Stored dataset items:
__________________________________________________

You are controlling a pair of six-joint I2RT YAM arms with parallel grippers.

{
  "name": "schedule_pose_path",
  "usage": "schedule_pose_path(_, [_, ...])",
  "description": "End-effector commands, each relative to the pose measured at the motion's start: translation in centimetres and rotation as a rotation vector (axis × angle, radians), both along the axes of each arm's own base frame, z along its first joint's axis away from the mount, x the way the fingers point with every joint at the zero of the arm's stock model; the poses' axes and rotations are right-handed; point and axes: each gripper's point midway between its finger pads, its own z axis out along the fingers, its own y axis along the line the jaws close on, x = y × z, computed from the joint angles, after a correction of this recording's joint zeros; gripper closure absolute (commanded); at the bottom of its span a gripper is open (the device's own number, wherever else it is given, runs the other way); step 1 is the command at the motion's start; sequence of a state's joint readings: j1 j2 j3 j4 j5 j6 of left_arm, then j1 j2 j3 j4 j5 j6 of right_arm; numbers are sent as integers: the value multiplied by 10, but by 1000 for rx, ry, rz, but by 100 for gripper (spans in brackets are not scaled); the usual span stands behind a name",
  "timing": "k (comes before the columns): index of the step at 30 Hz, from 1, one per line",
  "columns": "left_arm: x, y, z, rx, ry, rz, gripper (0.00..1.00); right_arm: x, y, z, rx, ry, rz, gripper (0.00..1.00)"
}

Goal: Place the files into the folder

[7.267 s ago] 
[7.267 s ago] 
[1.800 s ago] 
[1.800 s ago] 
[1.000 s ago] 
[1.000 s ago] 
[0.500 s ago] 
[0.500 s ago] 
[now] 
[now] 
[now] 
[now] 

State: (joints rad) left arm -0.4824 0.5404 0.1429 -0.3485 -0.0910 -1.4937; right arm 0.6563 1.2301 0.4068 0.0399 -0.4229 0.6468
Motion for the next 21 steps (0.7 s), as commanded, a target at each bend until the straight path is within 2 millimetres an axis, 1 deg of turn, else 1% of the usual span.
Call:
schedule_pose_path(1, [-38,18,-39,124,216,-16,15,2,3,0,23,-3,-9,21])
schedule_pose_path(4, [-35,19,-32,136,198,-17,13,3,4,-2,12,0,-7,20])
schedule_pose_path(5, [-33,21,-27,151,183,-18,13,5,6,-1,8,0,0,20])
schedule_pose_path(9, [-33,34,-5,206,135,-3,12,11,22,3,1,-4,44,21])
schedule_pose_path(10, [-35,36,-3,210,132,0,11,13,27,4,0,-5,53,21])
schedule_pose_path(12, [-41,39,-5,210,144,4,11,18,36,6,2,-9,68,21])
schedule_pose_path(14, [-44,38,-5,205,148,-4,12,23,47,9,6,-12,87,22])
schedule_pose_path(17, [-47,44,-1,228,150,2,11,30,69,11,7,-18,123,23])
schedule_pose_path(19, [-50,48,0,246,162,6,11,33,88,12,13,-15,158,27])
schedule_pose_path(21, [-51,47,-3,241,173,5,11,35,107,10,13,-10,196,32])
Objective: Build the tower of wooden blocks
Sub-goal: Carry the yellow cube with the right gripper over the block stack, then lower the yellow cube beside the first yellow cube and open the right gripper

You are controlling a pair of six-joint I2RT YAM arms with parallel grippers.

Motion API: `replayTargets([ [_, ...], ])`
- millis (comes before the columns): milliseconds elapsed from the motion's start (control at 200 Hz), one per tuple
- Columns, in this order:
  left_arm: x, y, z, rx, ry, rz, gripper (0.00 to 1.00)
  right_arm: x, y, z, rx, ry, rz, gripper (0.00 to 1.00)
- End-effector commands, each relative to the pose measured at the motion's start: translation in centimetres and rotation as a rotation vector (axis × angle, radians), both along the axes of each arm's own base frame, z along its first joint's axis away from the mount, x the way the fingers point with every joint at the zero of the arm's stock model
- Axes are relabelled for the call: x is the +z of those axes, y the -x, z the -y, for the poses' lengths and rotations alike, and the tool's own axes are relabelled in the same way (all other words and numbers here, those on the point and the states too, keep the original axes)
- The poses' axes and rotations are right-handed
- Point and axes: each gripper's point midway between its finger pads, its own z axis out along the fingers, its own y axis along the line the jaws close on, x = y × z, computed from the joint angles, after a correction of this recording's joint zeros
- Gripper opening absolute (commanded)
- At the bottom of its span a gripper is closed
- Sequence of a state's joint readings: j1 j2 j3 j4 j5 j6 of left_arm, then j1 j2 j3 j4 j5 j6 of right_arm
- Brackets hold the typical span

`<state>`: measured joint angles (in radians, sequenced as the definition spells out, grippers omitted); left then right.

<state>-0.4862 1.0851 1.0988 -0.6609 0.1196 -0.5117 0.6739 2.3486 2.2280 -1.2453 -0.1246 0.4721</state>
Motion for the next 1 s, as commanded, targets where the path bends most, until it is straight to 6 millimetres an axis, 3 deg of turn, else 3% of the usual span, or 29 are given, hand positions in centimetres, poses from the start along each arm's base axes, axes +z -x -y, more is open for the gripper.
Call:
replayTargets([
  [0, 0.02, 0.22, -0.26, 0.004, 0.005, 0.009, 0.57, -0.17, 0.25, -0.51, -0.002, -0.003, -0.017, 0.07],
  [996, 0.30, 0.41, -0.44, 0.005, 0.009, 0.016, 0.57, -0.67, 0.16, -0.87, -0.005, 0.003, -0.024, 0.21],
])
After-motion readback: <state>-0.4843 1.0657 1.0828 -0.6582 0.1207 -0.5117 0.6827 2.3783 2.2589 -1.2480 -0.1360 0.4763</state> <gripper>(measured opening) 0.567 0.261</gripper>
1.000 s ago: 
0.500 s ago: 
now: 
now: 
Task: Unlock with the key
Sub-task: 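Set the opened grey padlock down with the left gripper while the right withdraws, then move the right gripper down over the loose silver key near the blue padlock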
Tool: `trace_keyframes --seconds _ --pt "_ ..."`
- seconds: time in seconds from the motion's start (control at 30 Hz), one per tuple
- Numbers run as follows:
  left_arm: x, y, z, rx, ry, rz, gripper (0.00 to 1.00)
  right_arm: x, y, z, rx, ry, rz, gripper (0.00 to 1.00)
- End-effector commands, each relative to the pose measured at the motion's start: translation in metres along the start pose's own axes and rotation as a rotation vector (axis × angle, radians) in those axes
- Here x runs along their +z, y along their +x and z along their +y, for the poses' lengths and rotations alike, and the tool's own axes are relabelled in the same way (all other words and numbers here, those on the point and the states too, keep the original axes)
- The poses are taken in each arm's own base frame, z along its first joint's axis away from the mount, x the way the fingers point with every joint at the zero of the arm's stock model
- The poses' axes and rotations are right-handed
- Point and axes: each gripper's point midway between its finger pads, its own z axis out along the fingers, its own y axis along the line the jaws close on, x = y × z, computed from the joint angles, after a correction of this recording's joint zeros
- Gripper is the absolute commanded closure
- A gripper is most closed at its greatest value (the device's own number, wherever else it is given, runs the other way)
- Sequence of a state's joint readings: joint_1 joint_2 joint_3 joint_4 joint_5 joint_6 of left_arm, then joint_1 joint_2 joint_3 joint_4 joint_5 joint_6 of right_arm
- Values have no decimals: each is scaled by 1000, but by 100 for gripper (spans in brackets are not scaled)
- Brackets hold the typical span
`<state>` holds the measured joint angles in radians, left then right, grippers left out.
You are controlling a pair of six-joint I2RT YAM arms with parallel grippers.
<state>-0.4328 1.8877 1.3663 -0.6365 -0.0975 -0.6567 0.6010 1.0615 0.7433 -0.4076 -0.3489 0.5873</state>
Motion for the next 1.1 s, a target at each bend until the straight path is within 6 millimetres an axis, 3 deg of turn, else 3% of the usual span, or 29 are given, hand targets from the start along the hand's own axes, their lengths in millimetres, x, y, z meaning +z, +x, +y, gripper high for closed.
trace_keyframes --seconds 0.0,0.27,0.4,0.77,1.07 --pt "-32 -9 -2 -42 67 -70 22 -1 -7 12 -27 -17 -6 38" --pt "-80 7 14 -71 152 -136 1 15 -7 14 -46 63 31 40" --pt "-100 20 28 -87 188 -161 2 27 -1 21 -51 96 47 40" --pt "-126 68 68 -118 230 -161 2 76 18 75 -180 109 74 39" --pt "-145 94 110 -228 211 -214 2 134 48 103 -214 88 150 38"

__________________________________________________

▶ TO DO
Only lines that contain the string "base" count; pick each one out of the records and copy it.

▶ PROBLEM SOLUTION
  "description": "End-effector commands, each relative to the pose measured at the motion's start: translation in centimetres and rotation as a rotation vector (axis × angle, radians), both along the axes of each arm's own base frame, z along its first joint's axis away from the mount, x the way the fingers point with every joint at the zero of the arm's stock model; the poses' axes and rotations are right-handed; point and axes: each gripper's point midway between its finger pads, its own z axis out along the fingers, its own y axis along the line the jaws close on, x = y × z, computed from the joint angles, after a correction of this recording's joint zeros; gripper closure absolute (commanded); at the bottom of its span a gripper is open (the device's own number, wherever else it is given, runs the other way); step 1 is the command at the motion's start; sequence of a state's joint readings: j1 j2 j3 j4 j5 j6 of left_arm, then j1 j2 j3 j4 j5 j6 of right_arm; numbers are sent as integers: the value multiplied by 10, but by 1000 for rx, ry, rz, but by 100 for gripper (spans in brackets are not scaled); the usual span stands behind a name",
- End-effector commands, each relative to the pose measured at the motion's start: translation in centimetres and rotation as a rotation vector (axis × angle, radians), both along the axes of each arm's own base frame, z along its first joint's axis away from the mount, x the way the fingers point with every joint at the zero of the arm's stock model
Motion for the next 1 s, as commanded, targets where the path bends most, until it is straight to 6 millimetres an axis, 3 deg of turn, else 3% of the usual span, or 29 are given, hand positions in centimetres, poses from the start along each arm's base axes, axes +z -x -y, more is open for the gripper.
- The poses are taken in each arm's own base frame, z along its first joint's axis away from the mount, x the way the fingers point with every joint at the zero of the arm's stock model

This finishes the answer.